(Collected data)
☆ ☆ ☆

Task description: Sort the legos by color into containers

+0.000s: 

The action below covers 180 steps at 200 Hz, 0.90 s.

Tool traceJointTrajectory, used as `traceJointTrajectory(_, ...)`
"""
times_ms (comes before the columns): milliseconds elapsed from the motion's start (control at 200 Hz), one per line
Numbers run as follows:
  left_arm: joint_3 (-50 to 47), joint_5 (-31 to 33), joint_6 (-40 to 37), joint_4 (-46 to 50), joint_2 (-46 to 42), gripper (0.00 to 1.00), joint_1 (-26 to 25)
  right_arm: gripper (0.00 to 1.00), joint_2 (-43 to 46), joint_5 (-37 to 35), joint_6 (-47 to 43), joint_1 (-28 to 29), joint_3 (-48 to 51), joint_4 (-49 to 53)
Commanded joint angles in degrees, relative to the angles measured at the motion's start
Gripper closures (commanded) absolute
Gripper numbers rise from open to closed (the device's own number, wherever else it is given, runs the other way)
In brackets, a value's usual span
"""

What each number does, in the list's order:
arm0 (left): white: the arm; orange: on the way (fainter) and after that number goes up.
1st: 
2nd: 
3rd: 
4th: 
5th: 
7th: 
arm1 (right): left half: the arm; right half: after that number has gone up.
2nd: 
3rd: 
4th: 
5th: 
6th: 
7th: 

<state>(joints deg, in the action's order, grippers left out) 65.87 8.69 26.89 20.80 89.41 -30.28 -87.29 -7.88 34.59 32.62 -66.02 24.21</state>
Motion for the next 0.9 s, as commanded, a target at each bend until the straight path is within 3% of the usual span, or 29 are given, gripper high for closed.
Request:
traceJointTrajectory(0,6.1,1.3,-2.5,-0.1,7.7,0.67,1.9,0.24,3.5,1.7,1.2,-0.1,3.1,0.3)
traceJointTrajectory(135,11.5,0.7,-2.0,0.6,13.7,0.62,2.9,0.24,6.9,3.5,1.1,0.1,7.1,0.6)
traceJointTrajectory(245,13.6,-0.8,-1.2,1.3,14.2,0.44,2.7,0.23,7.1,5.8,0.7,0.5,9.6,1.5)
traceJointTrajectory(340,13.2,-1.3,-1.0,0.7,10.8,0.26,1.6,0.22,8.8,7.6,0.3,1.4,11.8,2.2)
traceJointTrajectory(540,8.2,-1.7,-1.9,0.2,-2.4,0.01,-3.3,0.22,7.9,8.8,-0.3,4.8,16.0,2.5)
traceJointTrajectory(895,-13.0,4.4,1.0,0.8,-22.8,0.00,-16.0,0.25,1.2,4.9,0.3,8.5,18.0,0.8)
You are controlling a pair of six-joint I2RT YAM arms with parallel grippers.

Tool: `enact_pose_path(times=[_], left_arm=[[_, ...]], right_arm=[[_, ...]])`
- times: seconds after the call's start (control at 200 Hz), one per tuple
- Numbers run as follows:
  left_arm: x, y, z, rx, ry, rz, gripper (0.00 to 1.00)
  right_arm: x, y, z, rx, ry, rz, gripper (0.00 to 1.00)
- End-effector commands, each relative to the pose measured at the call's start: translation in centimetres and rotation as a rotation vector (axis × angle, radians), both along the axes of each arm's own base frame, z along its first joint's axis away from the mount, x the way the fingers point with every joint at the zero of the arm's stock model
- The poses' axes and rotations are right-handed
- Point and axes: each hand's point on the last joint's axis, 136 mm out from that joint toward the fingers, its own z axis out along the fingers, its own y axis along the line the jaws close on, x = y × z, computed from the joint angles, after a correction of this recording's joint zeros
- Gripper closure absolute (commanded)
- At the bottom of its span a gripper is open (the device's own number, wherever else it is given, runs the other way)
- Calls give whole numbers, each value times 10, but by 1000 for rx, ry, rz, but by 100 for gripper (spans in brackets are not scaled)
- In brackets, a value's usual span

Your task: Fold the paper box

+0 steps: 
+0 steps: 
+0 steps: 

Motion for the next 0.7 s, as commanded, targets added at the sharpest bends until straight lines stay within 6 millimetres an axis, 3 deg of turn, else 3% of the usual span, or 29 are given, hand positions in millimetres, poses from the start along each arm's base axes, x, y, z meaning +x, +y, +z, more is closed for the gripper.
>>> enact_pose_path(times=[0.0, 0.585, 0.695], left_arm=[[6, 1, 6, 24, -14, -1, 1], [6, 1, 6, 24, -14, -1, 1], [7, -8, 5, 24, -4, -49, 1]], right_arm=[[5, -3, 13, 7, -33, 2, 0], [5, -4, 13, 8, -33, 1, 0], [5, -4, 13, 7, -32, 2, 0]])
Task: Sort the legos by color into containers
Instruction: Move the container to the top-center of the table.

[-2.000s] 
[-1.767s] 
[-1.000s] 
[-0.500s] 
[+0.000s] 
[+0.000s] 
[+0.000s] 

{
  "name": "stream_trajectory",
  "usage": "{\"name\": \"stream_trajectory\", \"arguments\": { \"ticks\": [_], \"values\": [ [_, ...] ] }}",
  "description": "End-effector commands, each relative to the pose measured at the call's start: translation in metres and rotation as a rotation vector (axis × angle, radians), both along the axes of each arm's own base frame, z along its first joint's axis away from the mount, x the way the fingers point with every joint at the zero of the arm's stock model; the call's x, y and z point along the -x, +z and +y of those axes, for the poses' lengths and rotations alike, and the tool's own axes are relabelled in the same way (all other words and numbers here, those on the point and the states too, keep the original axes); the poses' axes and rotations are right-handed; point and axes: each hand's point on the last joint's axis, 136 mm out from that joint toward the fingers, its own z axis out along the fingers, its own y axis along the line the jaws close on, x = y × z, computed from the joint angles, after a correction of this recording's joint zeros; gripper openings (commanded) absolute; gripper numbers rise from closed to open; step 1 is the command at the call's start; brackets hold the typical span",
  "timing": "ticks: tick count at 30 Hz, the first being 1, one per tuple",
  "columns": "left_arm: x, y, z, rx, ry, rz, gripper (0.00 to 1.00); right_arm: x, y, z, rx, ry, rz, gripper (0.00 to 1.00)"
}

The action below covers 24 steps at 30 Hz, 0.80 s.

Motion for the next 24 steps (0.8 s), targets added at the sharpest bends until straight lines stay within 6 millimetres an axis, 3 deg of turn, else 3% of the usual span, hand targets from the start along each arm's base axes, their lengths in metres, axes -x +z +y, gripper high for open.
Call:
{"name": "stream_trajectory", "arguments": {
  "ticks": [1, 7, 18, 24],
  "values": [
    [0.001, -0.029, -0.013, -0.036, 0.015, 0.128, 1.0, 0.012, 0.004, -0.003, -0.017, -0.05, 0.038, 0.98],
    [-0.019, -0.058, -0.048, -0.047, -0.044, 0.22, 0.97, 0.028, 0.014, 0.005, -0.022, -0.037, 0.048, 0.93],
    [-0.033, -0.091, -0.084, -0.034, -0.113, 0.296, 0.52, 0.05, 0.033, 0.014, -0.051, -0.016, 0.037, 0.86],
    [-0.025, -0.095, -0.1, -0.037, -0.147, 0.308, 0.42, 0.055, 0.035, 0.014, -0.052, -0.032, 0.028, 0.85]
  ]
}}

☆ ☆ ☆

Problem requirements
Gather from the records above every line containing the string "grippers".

Answer to this problem
<state>(joints deg, in the action's order, grippers left out) 65.87 8.69 26.89 20.80 89.41 -30.28 -87.29 -7.88 34.59 32.62 -66.02 24.21</state>
You are controlling a pair of six-joint I2RT YAM arms with parallel grippers.

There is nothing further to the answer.